- Problem requirements:
Retype the data below exactly; skip every image.

- Records for this exercise:

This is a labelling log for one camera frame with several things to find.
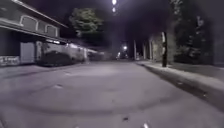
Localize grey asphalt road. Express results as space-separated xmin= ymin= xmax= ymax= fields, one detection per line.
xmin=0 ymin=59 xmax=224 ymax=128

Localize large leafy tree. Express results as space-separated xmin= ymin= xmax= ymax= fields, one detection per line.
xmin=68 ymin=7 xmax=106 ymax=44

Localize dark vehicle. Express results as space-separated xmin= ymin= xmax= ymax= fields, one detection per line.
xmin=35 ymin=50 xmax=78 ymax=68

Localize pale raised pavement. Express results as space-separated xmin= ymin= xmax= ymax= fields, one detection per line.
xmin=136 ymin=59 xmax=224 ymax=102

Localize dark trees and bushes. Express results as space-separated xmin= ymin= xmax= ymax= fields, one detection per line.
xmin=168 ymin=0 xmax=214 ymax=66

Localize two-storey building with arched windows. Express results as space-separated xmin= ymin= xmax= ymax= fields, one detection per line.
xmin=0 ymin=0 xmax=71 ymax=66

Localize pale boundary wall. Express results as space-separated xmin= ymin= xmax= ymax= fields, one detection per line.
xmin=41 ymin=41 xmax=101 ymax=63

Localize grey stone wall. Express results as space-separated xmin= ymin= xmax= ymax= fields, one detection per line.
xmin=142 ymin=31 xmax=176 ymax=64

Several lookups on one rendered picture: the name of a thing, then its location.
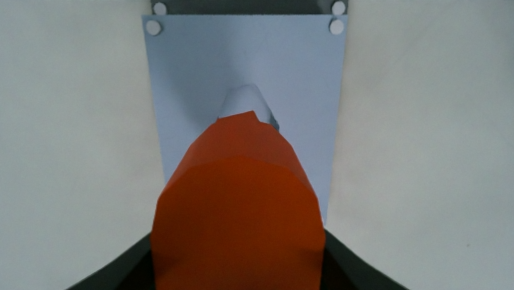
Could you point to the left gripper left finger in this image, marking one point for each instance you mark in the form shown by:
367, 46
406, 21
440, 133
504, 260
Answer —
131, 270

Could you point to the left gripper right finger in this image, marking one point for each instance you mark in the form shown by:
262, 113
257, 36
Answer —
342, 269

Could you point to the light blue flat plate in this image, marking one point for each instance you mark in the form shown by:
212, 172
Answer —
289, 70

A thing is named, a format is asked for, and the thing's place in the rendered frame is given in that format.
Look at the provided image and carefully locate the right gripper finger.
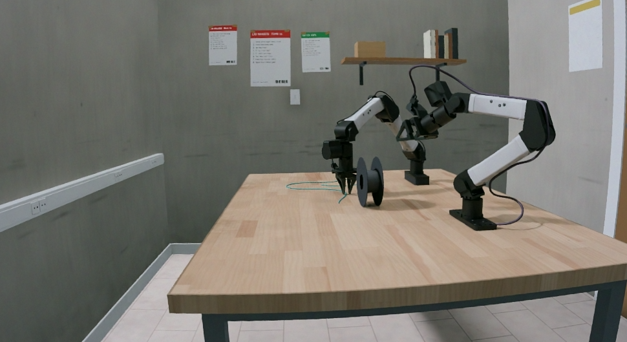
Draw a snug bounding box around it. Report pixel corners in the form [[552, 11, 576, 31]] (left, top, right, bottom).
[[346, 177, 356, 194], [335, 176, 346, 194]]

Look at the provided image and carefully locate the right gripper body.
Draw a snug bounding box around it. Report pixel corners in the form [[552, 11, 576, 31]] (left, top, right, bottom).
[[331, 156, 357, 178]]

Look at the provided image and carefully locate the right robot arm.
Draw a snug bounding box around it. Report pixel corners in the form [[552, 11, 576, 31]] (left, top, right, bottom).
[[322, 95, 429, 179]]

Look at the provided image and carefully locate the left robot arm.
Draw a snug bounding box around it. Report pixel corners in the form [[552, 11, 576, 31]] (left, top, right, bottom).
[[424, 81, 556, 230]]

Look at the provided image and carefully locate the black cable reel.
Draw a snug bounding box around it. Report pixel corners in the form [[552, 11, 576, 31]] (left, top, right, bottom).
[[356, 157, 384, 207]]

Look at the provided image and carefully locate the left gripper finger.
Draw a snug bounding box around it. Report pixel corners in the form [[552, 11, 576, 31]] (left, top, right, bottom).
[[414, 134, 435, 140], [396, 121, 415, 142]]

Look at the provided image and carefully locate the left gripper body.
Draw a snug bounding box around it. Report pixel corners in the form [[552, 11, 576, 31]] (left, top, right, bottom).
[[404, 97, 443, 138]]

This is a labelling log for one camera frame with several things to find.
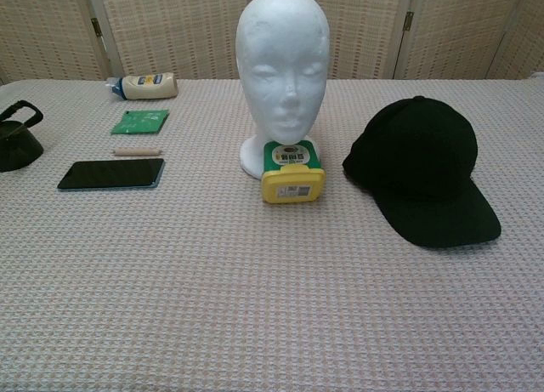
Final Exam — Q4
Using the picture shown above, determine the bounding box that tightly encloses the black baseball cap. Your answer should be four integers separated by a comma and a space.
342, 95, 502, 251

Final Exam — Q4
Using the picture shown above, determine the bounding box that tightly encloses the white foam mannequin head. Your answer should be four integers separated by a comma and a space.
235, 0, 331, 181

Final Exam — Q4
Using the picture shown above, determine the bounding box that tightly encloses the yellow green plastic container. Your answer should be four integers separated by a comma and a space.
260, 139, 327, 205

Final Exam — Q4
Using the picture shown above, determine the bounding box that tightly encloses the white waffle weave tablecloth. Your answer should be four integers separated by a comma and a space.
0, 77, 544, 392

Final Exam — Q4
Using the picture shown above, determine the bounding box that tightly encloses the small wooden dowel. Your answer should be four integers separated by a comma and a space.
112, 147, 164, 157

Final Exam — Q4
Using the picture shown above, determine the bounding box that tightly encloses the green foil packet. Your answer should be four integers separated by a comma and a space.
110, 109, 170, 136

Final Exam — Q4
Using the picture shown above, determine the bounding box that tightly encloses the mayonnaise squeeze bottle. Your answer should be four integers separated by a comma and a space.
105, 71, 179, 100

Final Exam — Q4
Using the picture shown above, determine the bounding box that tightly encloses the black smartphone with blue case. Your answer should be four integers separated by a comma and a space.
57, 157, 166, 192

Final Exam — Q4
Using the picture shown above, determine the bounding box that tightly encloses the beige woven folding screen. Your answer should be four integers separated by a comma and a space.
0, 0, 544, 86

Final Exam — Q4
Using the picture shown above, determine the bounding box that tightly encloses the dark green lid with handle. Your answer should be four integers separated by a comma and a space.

- Result:
This is a labelling log for one camera frame with several things to find.
Localize grey asphalt road. Express results as space-separated xmin= ymin= xmax= ymax= fields, one detection per line.
xmin=0 ymin=59 xmax=224 ymax=128

Localize large leafy tree. Express results as space-separated xmin= ymin= xmax= ymax= fields, one detection per line.
xmin=68 ymin=7 xmax=106 ymax=44

Localize dark vehicle. Express results as space-separated xmin= ymin= xmax= ymax= fields, one detection per line.
xmin=35 ymin=50 xmax=78 ymax=68

Localize pale raised pavement. Express results as space-separated xmin= ymin= xmax= ymax= fields, one detection per line.
xmin=136 ymin=59 xmax=224 ymax=102

Localize dark trees and bushes. Express results as space-separated xmin= ymin= xmax= ymax= fields, one detection per line.
xmin=168 ymin=0 xmax=214 ymax=66

Localize two-storey building with arched windows. Express results as space-separated xmin= ymin= xmax= ymax= fields, one detection per line.
xmin=0 ymin=0 xmax=71 ymax=66

Localize pale boundary wall. Express results as space-separated xmin= ymin= xmax= ymax= fields, one detection per line.
xmin=41 ymin=41 xmax=101 ymax=63

Localize grey stone wall. Express results as space-separated xmin= ymin= xmax= ymax= fields, one detection per line.
xmin=142 ymin=31 xmax=176 ymax=64

Several lookups on one rendered picture: the name of a thing, then its location.
Could you point to the left gripper left finger in this image, marking one point for each instance you mark in the form shown by:
367, 46
406, 21
440, 133
504, 260
Answer —
131, 270

Could you point to the left gripper right finger in this image, marking one point for each instance you mark in the form shown by:
262, 113
257, 36
Answer —
342, 269

Could you point to the light blue flat plate in this image, marking one point for each instance you mark in the form shown by:
212, 172
Answer —
289, 70

A thing is named, a format is asked for, and the thing's place in the rendered frame is given in that format.
Look at the provided image and carefully locate the right gripper finger.
Draw a snug bounding box around it. Report pixel corners in the form [[552, 11, 576, 31]] (left, top, right, bottom).
[[346, 177, 356, 194], [335, 176, 346, 194]]

Look at the provided image and carefully locate the right gripper body.
Draw a snug bounding box around it. Report pixel corners in the form [[552, 11, 576, 31]] (left, top, right, bottom).
[[331, 156, 357, 178]]

Look at the provided image and carefully locate the right robot arm.
Draw a snug bounding box around it. Report pixel corners in the form [[552, 11, 576, 31]] (left, top, right, bottom).
[[322, 95, 429, 179]]

Look at the provided image and carefully locate the left robot arm.
Draw a snug bounding box around it. Report pixel corners in the form [[552, 11, 576, 31]] (left, top, right, bottom).
[[424, 81, 556, 230]]

Look at the provided image and carefully locate the black cable reel.
Draw a snug bounding box around it. Report pixel corners in the form [[552, 11, 576, 31]] (left, top, right, bottom).
[[356, 157, 384, 207]]

Look at the provided image and carefully locate the left gripper finger.
Draw a snug bounding box around it. Report pixel corners in the form [[552, 11, 576, 31]] (left, top, right, bottom).
[[414, 134, 435, 140], [396, 121, 415, 142]]

Look at the provided image and carefully locate the left gripper body.
Draw a snug bounding box around it. Report pixel corners in the form [[552, 11, 576, 31]] (left, top, right, bottom).
[[404, 97, 443, 138]]

This is a labelling log for one camera frame with several things to find.
Final Exam — Q4
Using the picture shown above, determine the bounding box that tightly encloses the black baseball cap. Your answer should be four integers separated by a comma and a space.
342, 95, 502, 251

Final Exam — Q4
Using the picture shown above, determine the bounding box that tightly encloses the white foam mannequin head. Your answer should be four integers separated by a comma and a space.
235, 0, 331, 181

Final Exam — Q4
Using the picture shown above, determine the bounding box that tightly encloses the yellow green plastic container. Your answer should be four integers separated by a comma and a space.
260, 139, 327, 205

Final Exam — Q4
Using the picture shown above, determine the bounding box that tightly encloses the white waffle weave tablecloth. Your answer should be four integers separated by a comma and a space.
0, 77, 544, 392

Final Exam — Q4
Using the picture shown above, determine the bounding box that tightly encloses the small wooden dowel. Your answer should be four integers separated by a comma and a space.
112, 147, 164, 157

Final Exam — Q4
Using the picture shown above, determine the bounding box that tightly encloses the green foil packet. Your answer should be four integers separated by a comma and a space.
110, 109, 170, 136

Final Exam — Q4
Using the picture shown above, determine the bounding box that tightly encloses the mayonnaise squeeze bottle. Your answer should be four integers separated by a comma and a space.
105, 71, 179, 100

Final Exam — Q4
Using the picture shown above, determine the bounding box that tightly encloses the black smartphone with blue case. Your answer should be four integers separated by a comma and a space.
57, 157, 166, 192

Final Exam — Q4
Using the picture shown above, determine the bounding box that tightly encloses the beige woven folding screen. Your answer should be four integers separated by a comma and a space.
0, 0, 544, 86

Final Exam — Q4
Using the picture shown above, determine the bounding box that tightly encloses the dark green lid with handle. Your answer should be four integers separated by a comma and a space.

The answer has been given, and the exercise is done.